Microsurgical anastomosis of the fallopian tubes after tubal ligation: a systematic review and meta-analysis
Keywords: 
Tubal reversal
Tubal anastomosis
Tubal reanastomosis
Reproductive surgery
IVF
Issue Date: 
2023
Publisher: 
Elsevier
ISSN: 
1872-7654
Note: 
This is an open access article under the CC BY license
Citation: 
Sastre, J. (Juan); Minguez, J.A. (José A.); Alcazar, J.L. (Juan Luis); et al. "Microsurgical anastomosis of the fallopian tubes after tubal ligation: a systematic review and meta-analysis". European Journal of Obstetrics & Gynecology and Reproductive Biology. 291, 2023, 168 - 177
Abstract
Objective: Between 20% and 30% of women who have undergone tubal ligation regret their decision.
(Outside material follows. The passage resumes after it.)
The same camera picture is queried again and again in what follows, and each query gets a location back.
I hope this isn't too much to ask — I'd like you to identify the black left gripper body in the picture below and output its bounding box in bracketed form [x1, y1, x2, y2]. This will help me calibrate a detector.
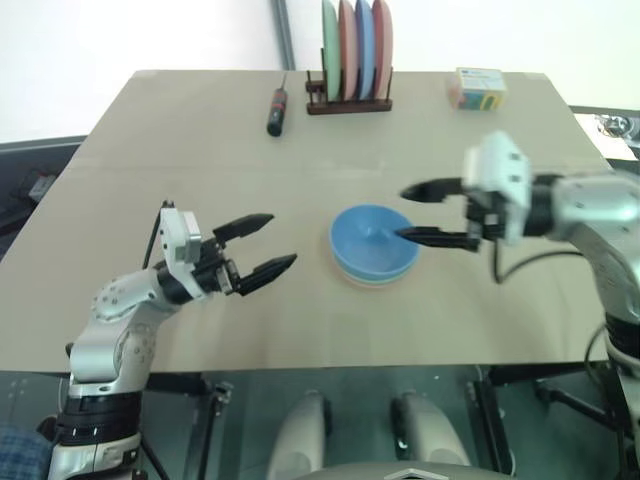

The alternative to regain fertility for these women is either in vitro fertilization or tubal re-anastomosis. This article presents a systematic review with meta-analysis to assess the current evidence on the efficacy of tubal recanalization surgery in patients who have previously undergone tubal ligation. Study design: The search was conducted in the World of Science (WOS) database, The Cochrane Library and ClinicalTrials.gov record using the keywords “tubal reversal”, “tubal reanastomosis” and “tubal anastomosis”. The review was carried out by two of the authors. Data from 22 studies were evaluated, comprising over 14,113 patients who underwent the studied surgery, following strict inclusion criteria: articles published between January 2012 and June 2022, in English and with a sample size bigger than 10 patients were included. A random-effects meta-analysis was performed. Results: The overall pregnancy rate after anastomosis was found to be 65.3 % (95 % CI: 61.0–69.6). The percentage of women who had at least one live birth, known as the birth rate, was 42.6 % (95 % CI: 34.9–51.4). Adverse outcomes after surgery were also examined: the observed abortion rate among women who underwent surgery was 9.4 % (95 % CI: 7.0–11.7), and the overall ectopic pregnancy rate was 6.8 % (95 % CI: 4.6–9.0). No differences were found between the outcomes when differentiating surgical approaches: laparotomy, laparoscopy, or robotic-assisted surgery. The patient’s age was identified as the most significant determining factor for fertility restoration. Finally, when comparing the results of tubal reversal with in vitro fertilization, reversal procedures appear more favorable for patients over 35 years old, while the results are similar for patients under 35 years old, but more data is needed to evaluate this finding. Conclusion: Therefore, the available literature review demonstrates that surgical anastomosis following tubal ligation is a reproducible technique with relevant success rates, performed by multiple expert groups worldwide.